Pour les médecins, l'anorexie, au sens premier du terme, est une perte de l'appétit, qui est liée à des troubles organiques. Il s'agit d'un symptôme, et non d'une maladie en soi. TOutefois, par extension, lorsque l'on parle d'anorexie, on veut généralement désigner l'anorexie mentale. Dans ce cas, on ne peut pas parler de perte de l'appétit, mais de refus, conscient ou non, de s'alimenter. L'anorexie mentale peut mener à la malnutrition, et, si elle n'est pas traitée, à la mort. Pour venir à bout de l'anorexie, il faut impérativement entourer le malade des soins d'un psychologue, mais également d'un médecin et d'un nutritionniste.
L'anorexie se soigne sur le moyen ou long terme, et les rechutes sont fréquentes. Si le patient est bien entouré, les rechutes seront intégrées au processus de guérison, et ainsi, représenteront des étapes et non une régression.

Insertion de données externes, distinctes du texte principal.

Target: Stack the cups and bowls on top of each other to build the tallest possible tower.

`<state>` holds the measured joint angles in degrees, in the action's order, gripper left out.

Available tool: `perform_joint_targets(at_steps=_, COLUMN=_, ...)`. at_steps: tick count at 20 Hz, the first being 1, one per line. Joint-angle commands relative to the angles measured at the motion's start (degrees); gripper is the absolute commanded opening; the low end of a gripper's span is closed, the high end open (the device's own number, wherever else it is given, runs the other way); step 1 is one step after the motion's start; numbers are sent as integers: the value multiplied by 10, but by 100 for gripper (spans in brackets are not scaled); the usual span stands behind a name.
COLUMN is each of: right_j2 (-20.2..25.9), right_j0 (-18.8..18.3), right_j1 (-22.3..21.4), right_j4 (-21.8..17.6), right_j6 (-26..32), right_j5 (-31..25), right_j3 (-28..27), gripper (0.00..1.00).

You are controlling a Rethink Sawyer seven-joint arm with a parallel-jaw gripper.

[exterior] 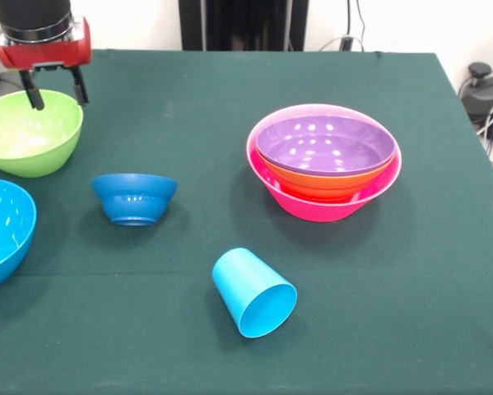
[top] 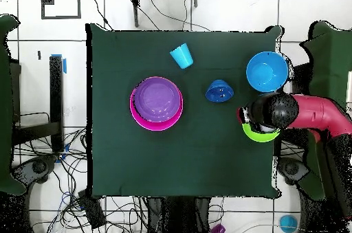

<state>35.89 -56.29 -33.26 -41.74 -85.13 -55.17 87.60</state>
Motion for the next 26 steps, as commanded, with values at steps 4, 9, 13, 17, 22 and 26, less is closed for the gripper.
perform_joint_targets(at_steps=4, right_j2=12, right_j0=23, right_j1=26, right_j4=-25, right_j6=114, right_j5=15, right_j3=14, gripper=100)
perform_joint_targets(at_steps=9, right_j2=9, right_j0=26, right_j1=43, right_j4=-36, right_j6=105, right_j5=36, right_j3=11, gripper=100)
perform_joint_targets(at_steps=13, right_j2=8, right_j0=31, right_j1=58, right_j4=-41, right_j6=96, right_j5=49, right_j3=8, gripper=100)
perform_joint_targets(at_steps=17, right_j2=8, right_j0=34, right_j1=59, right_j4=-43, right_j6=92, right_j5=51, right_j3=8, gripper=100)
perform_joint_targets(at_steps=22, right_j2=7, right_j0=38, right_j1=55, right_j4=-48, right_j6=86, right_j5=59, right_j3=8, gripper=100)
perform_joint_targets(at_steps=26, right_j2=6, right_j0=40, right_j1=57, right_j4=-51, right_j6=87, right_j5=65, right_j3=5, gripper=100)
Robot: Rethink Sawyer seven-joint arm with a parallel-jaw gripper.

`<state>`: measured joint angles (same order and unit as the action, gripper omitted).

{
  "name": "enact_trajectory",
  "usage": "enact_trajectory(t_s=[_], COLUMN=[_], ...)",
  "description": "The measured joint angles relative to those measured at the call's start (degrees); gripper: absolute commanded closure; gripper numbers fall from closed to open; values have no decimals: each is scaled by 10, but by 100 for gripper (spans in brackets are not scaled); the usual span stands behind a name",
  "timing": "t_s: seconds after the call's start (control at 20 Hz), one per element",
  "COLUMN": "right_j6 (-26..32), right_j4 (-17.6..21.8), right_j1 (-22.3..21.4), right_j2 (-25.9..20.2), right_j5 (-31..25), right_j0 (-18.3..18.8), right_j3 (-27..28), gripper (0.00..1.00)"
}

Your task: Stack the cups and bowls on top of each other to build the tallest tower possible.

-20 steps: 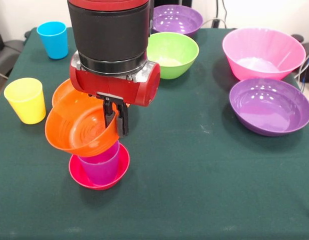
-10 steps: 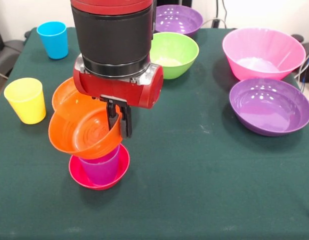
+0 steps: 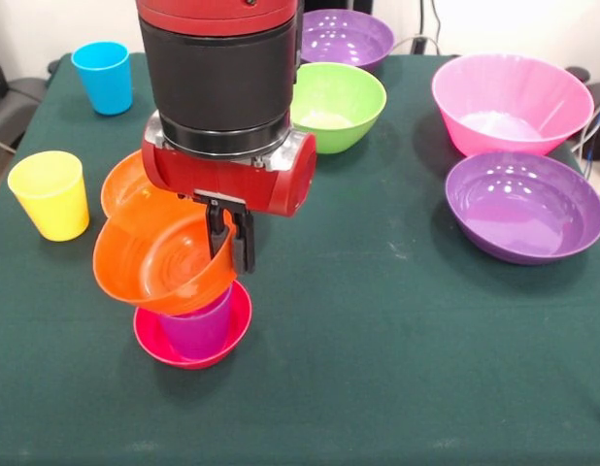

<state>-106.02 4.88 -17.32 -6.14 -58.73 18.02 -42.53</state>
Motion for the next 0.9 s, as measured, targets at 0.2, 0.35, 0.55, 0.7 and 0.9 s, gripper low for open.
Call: enact_trajectory(t_s=[0.2, 0.35, 0.55, 0.7, 0.9], right_j6=[0, 0, 6, 12, 15], right_j4=[2, 4, 12, 22, 25], right_j1=[0, 0, 1, 1, 1], right_j2=[-7, -10, -12, -13, -14], right_j5=[11, 16, 17, 17, 17], right_j0=[6, 9, 13, 15, 16], right_j3=[0, 0, 0, 0, 0], gripper=[100, 100, 100, 100, 100])
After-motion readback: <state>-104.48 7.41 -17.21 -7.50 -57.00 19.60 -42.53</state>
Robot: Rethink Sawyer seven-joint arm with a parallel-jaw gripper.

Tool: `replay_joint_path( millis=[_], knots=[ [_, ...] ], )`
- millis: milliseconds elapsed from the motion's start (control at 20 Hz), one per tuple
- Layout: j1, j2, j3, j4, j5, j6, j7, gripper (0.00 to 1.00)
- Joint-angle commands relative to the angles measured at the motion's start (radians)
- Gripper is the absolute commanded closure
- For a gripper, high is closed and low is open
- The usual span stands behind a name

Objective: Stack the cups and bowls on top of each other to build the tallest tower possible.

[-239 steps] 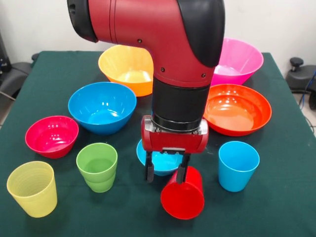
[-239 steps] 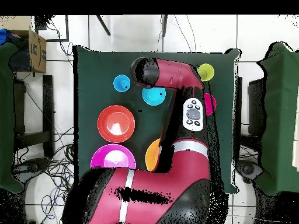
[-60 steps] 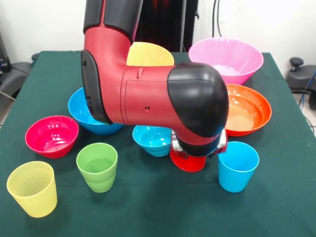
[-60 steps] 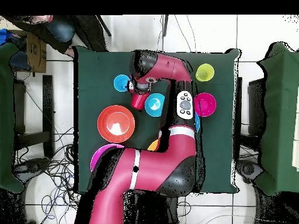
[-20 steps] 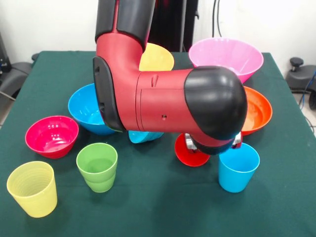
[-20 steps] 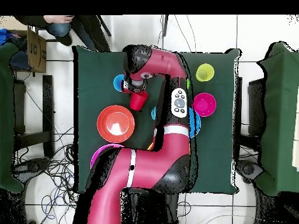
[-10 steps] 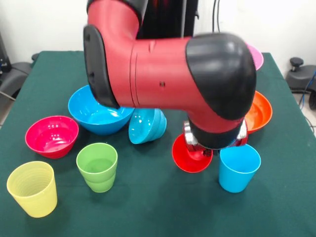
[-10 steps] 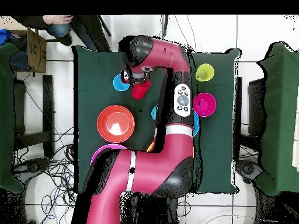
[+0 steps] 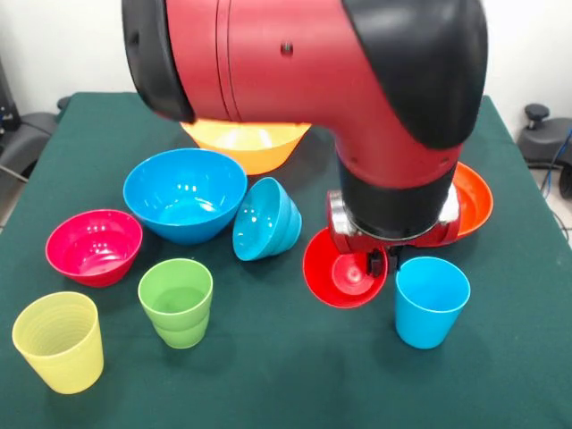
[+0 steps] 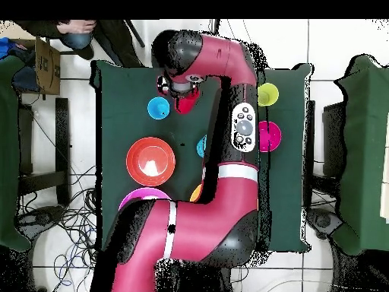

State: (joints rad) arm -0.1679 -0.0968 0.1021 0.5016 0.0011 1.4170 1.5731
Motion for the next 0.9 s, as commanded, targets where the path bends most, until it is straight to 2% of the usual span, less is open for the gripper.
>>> replay_joint_path(
  millis=[50, 300, 500, 650, 900],
  knots=[
    [0.002, -0.05, 0.057, 0.039, -0.102, -0.139, -0.32, 1.0],
    [-0.01, -0.066, 0.066, 0.039, -0.112, -0.189, -0.338, 1.0],
    [-0.03, -0.101, 0.071, 0.072, -0.115, -0.285, -0.345, 1.0],
    [-0.051, -0.13, 0.074, 0.134, -0.111, -0.349, -0.358, 1.0],
    [-0.098, -0.183, 0.075, 0.22, -0.093, -0.377, -0.363, 1.0]
  ],
)
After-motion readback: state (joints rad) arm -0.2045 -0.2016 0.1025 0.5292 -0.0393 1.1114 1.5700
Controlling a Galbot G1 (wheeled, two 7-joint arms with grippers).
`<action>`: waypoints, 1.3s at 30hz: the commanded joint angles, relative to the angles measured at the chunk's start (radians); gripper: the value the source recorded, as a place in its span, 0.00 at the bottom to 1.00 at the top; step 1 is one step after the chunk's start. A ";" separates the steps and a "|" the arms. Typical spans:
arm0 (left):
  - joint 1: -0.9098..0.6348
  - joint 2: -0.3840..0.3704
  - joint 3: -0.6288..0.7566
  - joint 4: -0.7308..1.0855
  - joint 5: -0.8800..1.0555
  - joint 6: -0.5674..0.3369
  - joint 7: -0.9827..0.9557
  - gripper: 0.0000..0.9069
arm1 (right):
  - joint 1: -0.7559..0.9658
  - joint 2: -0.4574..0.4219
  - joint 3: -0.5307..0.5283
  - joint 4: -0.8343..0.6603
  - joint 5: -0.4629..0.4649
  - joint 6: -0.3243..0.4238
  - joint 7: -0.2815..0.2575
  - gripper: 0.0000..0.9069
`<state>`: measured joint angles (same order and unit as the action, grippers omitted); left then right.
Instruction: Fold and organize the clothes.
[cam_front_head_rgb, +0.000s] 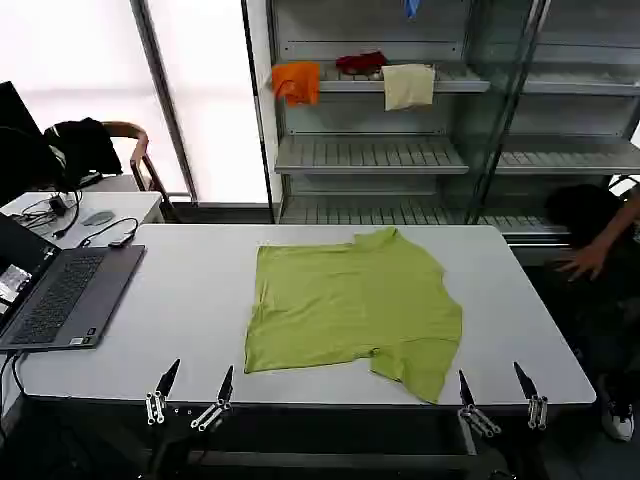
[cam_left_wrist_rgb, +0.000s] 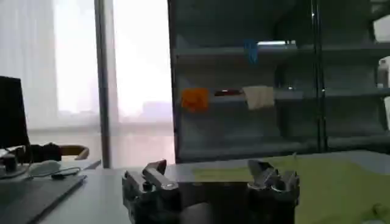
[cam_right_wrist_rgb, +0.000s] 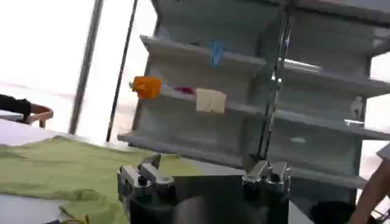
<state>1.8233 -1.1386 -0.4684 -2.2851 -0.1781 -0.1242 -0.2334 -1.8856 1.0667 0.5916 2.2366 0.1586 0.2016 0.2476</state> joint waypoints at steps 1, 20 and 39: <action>-0.068 0.094 -0.020 -0.060 -0.090 0.255 -0.014 1.00 | 0.080 -0.069 0.007 0.108 0.082 -0.328 -0.031 1.00; -0.280 0.141 0.018 -0.055 -0.380 0.703 0.009 1.00 | 0.150 -0.036 -0.045 0.135 0.210 -0.771 0.063 1.00; -0.421 0.094 0.115 0.136 -0.373 0.700 0.035 1.00 | 0.284 0.020 -0.157 0.047 0.162 -0.770 0.049 1.00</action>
<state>1.4835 -1.0359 -0.3932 -2.2431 -0.5291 0.5367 -0.2018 -1.6638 1.0683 0.4799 2.3186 0.3232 -0.5295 0.2943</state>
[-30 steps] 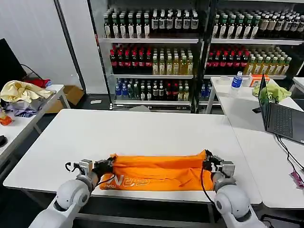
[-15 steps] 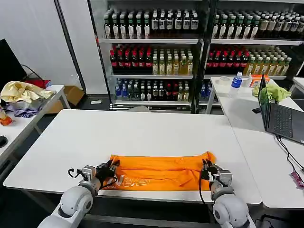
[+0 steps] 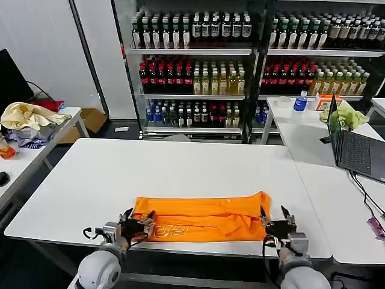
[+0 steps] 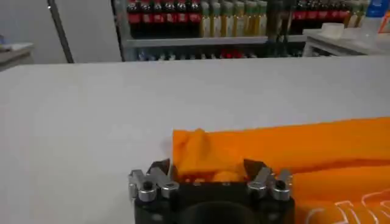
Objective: Fold and organize the clothes.
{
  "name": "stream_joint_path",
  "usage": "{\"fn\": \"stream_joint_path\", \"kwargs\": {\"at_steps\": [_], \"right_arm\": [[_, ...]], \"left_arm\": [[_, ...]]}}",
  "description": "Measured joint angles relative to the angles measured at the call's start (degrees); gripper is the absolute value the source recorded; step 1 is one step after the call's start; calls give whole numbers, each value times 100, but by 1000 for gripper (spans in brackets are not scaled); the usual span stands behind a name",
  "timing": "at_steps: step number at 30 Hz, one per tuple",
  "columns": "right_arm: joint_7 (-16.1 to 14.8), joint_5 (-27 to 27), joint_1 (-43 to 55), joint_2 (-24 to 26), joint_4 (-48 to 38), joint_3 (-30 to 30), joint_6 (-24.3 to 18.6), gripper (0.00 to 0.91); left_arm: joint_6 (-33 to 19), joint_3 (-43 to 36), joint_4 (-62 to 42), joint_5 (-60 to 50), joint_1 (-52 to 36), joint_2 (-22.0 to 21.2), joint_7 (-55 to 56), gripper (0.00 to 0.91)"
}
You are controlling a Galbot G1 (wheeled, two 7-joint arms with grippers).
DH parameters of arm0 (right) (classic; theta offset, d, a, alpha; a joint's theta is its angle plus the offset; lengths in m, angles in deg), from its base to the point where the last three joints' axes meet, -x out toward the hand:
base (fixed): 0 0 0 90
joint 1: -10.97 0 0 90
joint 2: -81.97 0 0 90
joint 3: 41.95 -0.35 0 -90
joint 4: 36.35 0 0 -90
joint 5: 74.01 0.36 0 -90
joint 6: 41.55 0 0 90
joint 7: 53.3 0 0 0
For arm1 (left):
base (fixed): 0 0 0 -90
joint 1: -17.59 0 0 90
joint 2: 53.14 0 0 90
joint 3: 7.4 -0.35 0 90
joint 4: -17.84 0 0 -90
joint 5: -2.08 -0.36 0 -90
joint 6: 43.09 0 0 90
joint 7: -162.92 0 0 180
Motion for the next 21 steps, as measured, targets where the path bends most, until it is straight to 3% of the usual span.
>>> {"fn": "stream_joint_path", "kwargs": {"at_steps": [2, 3, 4, 5, 6, 21], "right_arm": [[-9, -24, -135, 4, 94, -88, -27, 907], [-14, -33, -187, 5, 129, -122, -36, 907], [-19, -43, -243, 5, 166, -154, -44, 907], [-21, -53, -293, 2, 202, -184, -54, 907], [-22, -62, -345, -3, 242, -212, -65, 907], [5, -77, -678, -59, 518, -387, -101, 907]], "left_arm": [[-23, -9, 4, -32, 35, -97, 80, 907], [-39, -16, 5, -56, 48, -154, 123, 746], [-51, -23, 6, -73, 64, -204, 156, 504], [-60, -19, 2, -88, 71, -260, 197, 111], [-70, -8, -5, -94, 76, -309, 234, 30], [-256, 107, -23, -31, 313, -783, 510, 10]]}}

La boulimie est souvent liée à un comportement de type anorexique, et vient comme une compensation malsaine des privations infligées. La boulimie reflète un malaise tout aussi préoccupant que l'anorexie mentale, et doit être traitée avec autant de soin.
Les causes de l'anorexie mentales ou de la boulimie sont complexes, et le temps est un atout indispensable pour pouvoir en démêler l'écheveau. Pour favoriser les chances de guérison, la famille doit détecter au plus vite les troubles du comportement alimentaire, et faire appel à des spécialistes qui ordonneront éventuellement une hospitalisation, s'il en est nécessaire.